Print this span of the material below exactly: the line with "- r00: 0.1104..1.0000", the line with "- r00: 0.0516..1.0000", and every line between them, but nothing else.

══ GIVEN DATA

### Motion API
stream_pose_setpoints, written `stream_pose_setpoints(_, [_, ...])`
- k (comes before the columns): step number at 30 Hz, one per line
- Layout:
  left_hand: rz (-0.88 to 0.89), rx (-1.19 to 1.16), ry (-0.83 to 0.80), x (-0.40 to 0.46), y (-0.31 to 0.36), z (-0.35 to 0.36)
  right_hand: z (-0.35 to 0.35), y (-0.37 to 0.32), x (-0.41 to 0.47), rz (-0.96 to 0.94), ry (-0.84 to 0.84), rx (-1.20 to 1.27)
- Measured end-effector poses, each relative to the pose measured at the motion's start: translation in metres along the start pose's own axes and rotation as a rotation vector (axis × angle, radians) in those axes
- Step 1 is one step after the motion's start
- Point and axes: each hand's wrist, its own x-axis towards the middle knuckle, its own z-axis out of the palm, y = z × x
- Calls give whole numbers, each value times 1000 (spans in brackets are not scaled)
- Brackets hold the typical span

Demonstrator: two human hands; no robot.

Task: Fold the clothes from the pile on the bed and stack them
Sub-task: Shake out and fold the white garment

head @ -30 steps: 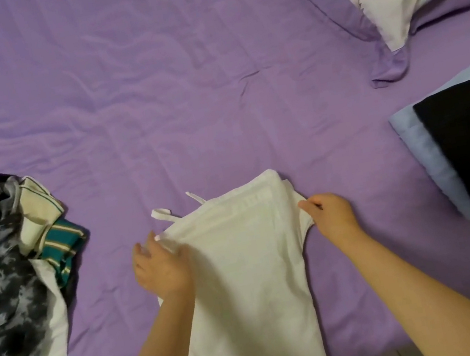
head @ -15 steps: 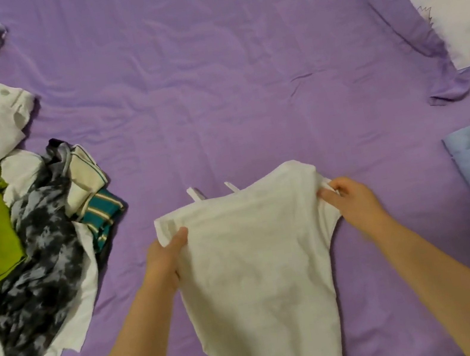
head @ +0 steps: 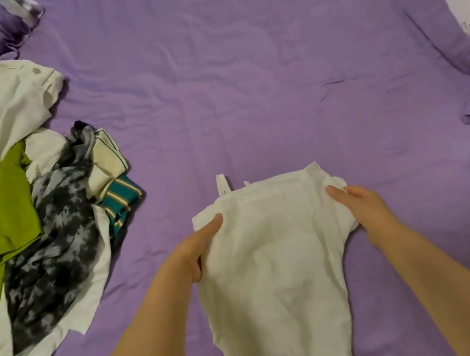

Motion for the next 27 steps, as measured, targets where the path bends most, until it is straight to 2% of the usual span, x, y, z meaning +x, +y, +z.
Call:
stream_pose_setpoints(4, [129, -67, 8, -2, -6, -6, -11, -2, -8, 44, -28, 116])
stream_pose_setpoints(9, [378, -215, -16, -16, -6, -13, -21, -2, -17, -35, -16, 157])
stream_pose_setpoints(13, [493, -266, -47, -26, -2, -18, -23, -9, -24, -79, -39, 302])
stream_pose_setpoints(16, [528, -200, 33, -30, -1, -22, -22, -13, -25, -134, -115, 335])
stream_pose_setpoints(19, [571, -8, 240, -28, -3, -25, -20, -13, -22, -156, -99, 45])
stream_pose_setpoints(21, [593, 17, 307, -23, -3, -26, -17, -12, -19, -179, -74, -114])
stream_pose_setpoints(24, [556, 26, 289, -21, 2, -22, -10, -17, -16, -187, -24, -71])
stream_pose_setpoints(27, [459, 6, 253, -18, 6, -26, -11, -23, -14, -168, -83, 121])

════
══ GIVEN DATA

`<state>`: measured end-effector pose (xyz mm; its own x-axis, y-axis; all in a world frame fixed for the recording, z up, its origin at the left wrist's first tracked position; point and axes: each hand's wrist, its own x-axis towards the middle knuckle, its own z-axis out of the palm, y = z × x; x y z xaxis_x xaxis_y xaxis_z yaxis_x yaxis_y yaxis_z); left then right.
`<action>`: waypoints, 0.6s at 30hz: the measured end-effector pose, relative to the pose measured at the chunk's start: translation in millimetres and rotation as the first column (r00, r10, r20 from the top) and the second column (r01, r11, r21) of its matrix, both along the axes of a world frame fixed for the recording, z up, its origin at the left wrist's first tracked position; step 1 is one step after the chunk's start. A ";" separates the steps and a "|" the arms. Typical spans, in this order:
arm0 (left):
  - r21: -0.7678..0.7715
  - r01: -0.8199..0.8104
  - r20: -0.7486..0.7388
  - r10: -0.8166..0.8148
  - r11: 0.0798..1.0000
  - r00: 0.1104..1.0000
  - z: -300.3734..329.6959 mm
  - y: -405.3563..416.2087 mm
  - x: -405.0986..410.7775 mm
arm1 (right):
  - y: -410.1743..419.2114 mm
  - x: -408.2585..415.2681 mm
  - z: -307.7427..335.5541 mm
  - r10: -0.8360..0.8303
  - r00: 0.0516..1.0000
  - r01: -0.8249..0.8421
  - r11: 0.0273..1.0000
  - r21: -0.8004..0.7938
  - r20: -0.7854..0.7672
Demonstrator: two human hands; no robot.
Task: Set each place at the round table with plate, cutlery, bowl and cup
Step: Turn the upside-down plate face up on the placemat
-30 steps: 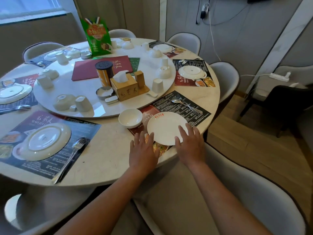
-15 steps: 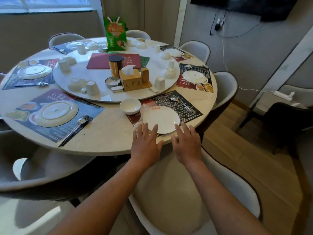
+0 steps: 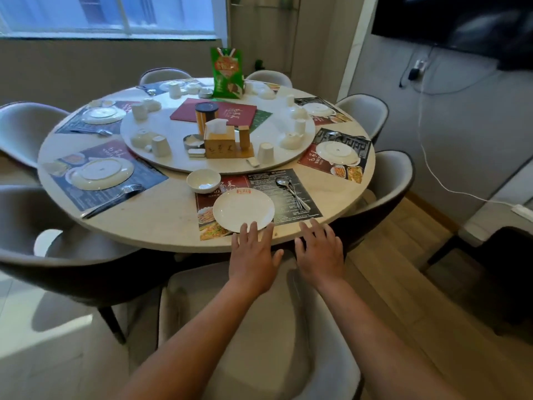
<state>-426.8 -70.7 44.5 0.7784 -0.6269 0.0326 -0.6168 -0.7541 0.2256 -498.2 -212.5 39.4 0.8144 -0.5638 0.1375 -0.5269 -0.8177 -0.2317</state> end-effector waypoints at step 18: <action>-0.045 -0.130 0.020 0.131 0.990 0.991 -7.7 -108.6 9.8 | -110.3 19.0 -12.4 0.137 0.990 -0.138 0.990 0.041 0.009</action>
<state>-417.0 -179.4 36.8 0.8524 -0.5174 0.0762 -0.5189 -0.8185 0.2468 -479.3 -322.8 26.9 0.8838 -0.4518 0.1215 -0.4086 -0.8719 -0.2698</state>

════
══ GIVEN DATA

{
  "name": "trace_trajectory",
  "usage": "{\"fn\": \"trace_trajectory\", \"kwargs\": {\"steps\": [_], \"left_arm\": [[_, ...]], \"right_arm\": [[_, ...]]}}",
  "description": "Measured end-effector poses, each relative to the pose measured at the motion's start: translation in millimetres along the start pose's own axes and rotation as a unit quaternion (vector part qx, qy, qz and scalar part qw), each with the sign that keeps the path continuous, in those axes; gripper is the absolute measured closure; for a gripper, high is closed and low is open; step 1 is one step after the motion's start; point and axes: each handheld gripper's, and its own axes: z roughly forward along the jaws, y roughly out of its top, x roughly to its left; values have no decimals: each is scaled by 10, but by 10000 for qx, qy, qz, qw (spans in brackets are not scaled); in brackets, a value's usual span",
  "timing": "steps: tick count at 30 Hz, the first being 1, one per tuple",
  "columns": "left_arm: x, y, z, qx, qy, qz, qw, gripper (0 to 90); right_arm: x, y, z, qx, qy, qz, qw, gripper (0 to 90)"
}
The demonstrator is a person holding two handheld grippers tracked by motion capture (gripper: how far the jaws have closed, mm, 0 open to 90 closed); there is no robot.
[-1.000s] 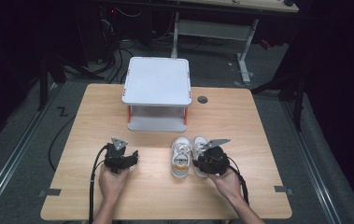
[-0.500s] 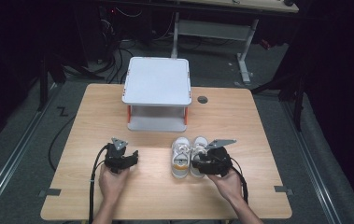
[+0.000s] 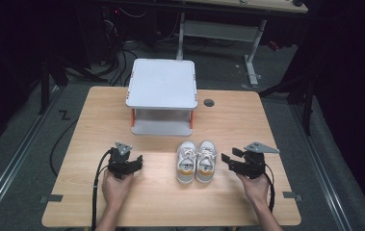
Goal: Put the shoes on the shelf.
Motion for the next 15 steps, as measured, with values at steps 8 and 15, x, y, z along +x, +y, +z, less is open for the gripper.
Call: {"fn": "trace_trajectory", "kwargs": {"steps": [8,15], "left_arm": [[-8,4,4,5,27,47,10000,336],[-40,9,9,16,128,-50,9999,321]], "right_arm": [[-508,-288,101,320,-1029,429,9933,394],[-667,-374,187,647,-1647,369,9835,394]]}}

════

(TASK SOLUTION):
  - r00: 0.1104..1.0000
  - z: -300.3734..329.6959 mm
  - y: -405.3563..416.2087 mm
  - x: -405.0986..410.7775 mm
arm1 (right):
  - y: -410.1743..419.2114 mm
  - x: -408.2585..415.2681 mm
  - z: -307.7427..335.5541 mm
  - r10: -0.8360..0.8303
  - r00: 0.0516..1.0000

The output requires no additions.